L’appello delle agenzie Onu

L‘Unhcr, Agenzia Onu per i Rifugiati e l’Oim Organizzazione Internazionale per le Migrazioni, chiedono lo sbarco immediato di oltre 400 rifugiati e migranti soccorsi ed attualmente a bordo di tre navi nel Mediterraneo centrale.  Un gruppo di 27 migranti e rifugiati, fra cui una donna incinta e dei bambini, partiti dalla Libia, sono a bordo della Maersk Etienne da un periodo inaccettabile di tre settimane dal loro salvataggio, avvenuto il 5 agosto. Occorre trovare una soluzione e fornire urgentemente alla nave un porto sicuro per lo sbarco.

Una petroliera commerciale non può essere considerata un luogo adatto a trattenere persone bisognose di assistenza umanitaria o che potrebbero aver bisogno di protezione internazionale. Una volta raggiunta la terraferma potranno essere attuate le misure appropriate di prevenzione del Covid-19.

Oltre 200 rifugiati e migranti soccorsi devono esser urgentemente trasferiti e sbarcati dalla nave di ricerca e soccorso dell’Ong Louise Michel, che è attualmente ben oltre la sua capacità di trasporto sicuro dopo aver effettuato un salvataggio all’alba di questa mattina. Eventuali ritardi potrebbero mettere a rischio la sicurezza delle persone a bordo, equipaggio compreso.  

Anche altre 200 persone soccorse che si trovano a bordo della nave dell’Ong Sea Watch 4 dovrebbero essere prontamente dotate di un porto sicuro. 

Dimenticati in mare

“L’imperativo umanitario di salvare vite umane non dovrebbe essere penalizzato o stigmatizzato, specialmente in assenza di sforzi dedicati da parte degli Stati – rimarcano in un comunicato congiunto le due agenzie delle Nazioni Unite -.  La mancanza di un accordo su un meccanismo di sbarco regionale, da tempo invocato da Unhcr e Oim, non può essere una scusa per negare a persone vulnerabili un porto sicuro e l’assistenza di cui hanno bisogno, come previsto dal diritto internazionale.
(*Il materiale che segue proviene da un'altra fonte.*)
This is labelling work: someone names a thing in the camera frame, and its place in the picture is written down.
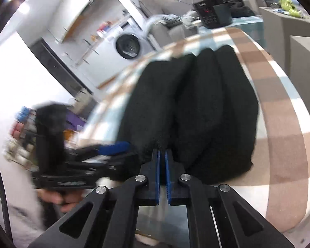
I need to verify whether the light grey blanket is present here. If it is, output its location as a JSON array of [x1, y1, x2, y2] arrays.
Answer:
[[143, 14, 171, 35]]

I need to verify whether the white upper cabinet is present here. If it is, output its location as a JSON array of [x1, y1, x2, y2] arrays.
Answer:
[[48, 0, 111, 43]]

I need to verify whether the black jacket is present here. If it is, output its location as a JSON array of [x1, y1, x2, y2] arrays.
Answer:
[[200, 0, 256, 18]]

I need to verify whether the teal cloth side table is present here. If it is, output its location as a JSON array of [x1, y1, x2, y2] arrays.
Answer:
[[196, 15, 265, 49]]

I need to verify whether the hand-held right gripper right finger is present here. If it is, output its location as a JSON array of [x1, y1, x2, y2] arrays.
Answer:
[[165, 148, 295, 248]]

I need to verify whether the large grey box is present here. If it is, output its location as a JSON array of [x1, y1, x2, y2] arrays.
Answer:
[[260, 6, 310, 70]]

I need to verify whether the light grey jacket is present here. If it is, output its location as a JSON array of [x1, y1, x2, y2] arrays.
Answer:
[[182, 12, 200, 25]]

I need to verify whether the low grey box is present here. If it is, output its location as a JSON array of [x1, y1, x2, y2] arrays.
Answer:
[[289, 35, 310, 104]]

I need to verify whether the checked tablecloth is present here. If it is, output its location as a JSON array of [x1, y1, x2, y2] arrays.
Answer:
[[83, 27, 310, 233]]

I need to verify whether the grey sofa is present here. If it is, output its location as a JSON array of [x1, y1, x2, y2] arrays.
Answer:
[[148, 22, 199, 49]]

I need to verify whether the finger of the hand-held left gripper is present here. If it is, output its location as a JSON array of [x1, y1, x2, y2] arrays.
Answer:
[[75, 141, 132, 159], [88, 152, 141, 180]]

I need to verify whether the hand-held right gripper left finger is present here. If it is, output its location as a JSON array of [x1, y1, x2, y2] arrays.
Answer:
[[28, 148, 161, 248]]

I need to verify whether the person's left hand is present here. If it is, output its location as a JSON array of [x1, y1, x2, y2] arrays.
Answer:
[[39, 187, 83, 212]]

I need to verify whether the black pressure cooker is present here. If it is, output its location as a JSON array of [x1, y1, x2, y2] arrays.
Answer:
[[192, 0, 233, 29]]

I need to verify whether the purple bag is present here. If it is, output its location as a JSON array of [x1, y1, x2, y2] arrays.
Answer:
[[66, 111, 84, 132]]

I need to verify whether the cluttered shelf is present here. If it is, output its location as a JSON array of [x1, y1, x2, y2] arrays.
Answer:
[[5, 106, 39, 166]]

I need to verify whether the black cable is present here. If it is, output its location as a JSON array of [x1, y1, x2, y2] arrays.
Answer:
[[0, 145, 14, 246]]

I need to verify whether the green toy figure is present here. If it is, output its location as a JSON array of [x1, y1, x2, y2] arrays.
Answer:
[[279, 0, 304, 18]]

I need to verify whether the black knit sweater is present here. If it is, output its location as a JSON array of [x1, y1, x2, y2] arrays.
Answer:
[[111, 44, 259, 185]]

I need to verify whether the white washing machine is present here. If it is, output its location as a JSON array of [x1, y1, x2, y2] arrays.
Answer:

Le discussioni su una tale proposta che si erano arenate dovrebbero essere riprese urgentemente, soprattutto alla luce dei continui stand-off sulle operazioni di sbarco. La chiarezza e la prevedibilità sono nell’interesse immediato e a lungo termine di tutti.  È fondamentale che gli altri Stati membri dell’Ue forniscano maggiore sostegno ai Paesi in prima linea nell’accogliere coloro che arrivano via mare nel Mediterraneo. Una solidarietà significativa dovrebbe essere espressa attraverso l’impegno e la messa a disposizione di posti per il trasferimento e attraverso il sostegno ad una procedura accelerata, in linea con gli standard internazionali, per identificare le persone che hanno bisogno di protezione internazionale e quelle che hanno bisogno di altre forme di protezione, come i bambini non accompagnati e le vittime della tratta. È anche importante consentire un rimpatrio rapido per coloro che desiderano tornare nei loro Paesi d’origine o che vengano valutati non bisognosi di protezione internazionale e di altre forme di protezione. Unhcr ed Oim esprimono profonda preoccupazione per la continua assenza di un meccanismo di ricerca e soccorso dedicato, guidato dall’Ue nel Mediterraneo centrale. Con un numero relativamente inferiore di navi di Ong rispetto agli anni precedenti, il divario viene colmato sempre di più da navi commerciali. È fondamentale che sia loro permesso di sbarcare rapidamente le persone soccorse, poiché in assenza di procedure tempestive, i capitani delle navi commerciali potrebbero essere dissuasi dal rispondere alle richieste di soccorso per paura di rimanere bloccati in mare per giorni o settimane”.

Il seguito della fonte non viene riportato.